# Exercise 10: Multilingual Representation Learning

In this exercise, you will induce and explore multilingual text representations, cross-lingual word embeddings and multilingual encoders.

You should complete the parts of the exercise that are marked as **TODO**.
A correctly completed **TODO** gives 2 bonus points. Partially correct answers give 1 bonus point.
Some **TODO**s are inside a comment in a code block: Here, you should complete the line of code.
Other **TODO**s are inside a text block: Here, you should write a few sentences to answer the question.

**Important:** Some students were under the impression that you have to complete a TODO in a _single_ line of code. That is not the case, you can use as many lines as you need.

**Submission deadline:** 31.01.2022, 23:59 Central European Time

**Instructions for submission:** After completing the exercise, save a copy of the notebook as exercise10_multilinguality_MATRIKELNUMMER.ipynb, where MATRIKELNUMMER is your student ID number. Then upload the notebook to moodle (submission exercise sheet 10).

In order to understand the code, it can be helpful to experiment a bit during development, e.g., to print vectors, matrices, and tensors or their shapes. But please remove these changes before submitting the notebook. If we cannot run your notebook, or if a print statement is congesting stdout too much, then we cannot grade it. 

To make the most of this exercise, you should try to read and understand the entire code, not just the parts that contain a **TODO**. If you have questions, write them down for the exercise, which will happen in the week after the submission deadline.

**CUDA:** You can use a GPU for this exercise (on colab: Runtime -> Change Runtime Type -> GPU).
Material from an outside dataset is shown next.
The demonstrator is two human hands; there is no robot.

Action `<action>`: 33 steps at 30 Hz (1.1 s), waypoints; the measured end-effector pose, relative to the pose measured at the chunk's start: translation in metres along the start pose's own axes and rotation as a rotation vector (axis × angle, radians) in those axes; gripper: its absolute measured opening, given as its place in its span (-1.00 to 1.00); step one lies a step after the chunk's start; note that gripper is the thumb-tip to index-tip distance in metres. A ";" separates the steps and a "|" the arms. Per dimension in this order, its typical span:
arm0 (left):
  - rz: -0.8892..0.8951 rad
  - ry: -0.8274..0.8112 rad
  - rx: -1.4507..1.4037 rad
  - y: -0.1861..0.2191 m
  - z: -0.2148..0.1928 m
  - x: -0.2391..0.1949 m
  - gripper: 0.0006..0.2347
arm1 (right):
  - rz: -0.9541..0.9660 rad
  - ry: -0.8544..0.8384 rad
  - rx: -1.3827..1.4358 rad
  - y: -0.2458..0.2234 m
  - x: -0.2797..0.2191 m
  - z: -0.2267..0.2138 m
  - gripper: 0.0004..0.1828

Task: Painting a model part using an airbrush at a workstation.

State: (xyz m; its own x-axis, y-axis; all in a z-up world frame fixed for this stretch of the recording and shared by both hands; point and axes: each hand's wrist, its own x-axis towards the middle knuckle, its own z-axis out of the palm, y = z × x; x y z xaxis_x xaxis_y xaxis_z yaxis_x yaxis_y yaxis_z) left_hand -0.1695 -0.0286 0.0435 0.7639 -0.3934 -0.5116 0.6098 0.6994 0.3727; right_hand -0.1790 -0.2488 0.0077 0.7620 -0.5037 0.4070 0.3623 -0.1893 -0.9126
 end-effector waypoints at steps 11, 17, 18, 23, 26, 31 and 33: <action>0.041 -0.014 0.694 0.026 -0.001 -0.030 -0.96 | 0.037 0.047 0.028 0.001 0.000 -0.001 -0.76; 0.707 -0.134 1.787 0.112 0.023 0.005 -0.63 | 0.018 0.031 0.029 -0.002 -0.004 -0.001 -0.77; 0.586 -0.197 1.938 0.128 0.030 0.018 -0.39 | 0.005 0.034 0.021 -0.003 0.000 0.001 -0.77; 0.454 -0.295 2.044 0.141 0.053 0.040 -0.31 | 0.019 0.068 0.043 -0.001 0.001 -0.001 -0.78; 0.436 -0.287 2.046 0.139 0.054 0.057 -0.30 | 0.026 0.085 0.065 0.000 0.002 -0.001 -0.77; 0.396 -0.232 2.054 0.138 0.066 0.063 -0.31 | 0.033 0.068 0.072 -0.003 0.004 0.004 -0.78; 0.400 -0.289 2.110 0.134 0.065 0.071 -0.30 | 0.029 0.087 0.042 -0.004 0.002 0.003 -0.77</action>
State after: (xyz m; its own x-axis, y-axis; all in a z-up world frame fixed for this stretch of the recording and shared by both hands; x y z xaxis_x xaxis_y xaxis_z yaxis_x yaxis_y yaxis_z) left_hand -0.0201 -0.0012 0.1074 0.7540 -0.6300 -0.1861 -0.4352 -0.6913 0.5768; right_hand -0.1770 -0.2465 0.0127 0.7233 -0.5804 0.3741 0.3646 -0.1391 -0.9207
This is not mandatory (nor particularly crucial for this exercise), but it may speed up the execution of the code. 

# Required libraries

When working with or any fast-changing software library, you should be extra careful to fix the library versions when you begin your project, and not change versions while you're developing.


## Data

This exercise requires various data files (monolingual embeddings, translation dictionaries, training and evaluation data for cross-lingual transfer for sentiment classification) which have been zipped and need to be obtained from: 

https://tinyurl.com/2p9x4crt

You need to place the content of the archive into a directory named **data** and place it in the same directory with this notebook (so that the files can be accessed by the code via a relative path "data/file_name"). 

In [None]:
!pip install sentence-transformers==2.1.0
!pip install numpy==1.20.0 # other numpy versions most likely also ok
!pip install pandas==1.2.2
!pip install scikit-learn==1.0

### Multilingual word embeddings

We will start by exploring multilingual word embedding spaces. We will start from monolingually-trained (that is, mutually unaligned) word vectors of several languages: English, German, Italian, and Croatian. 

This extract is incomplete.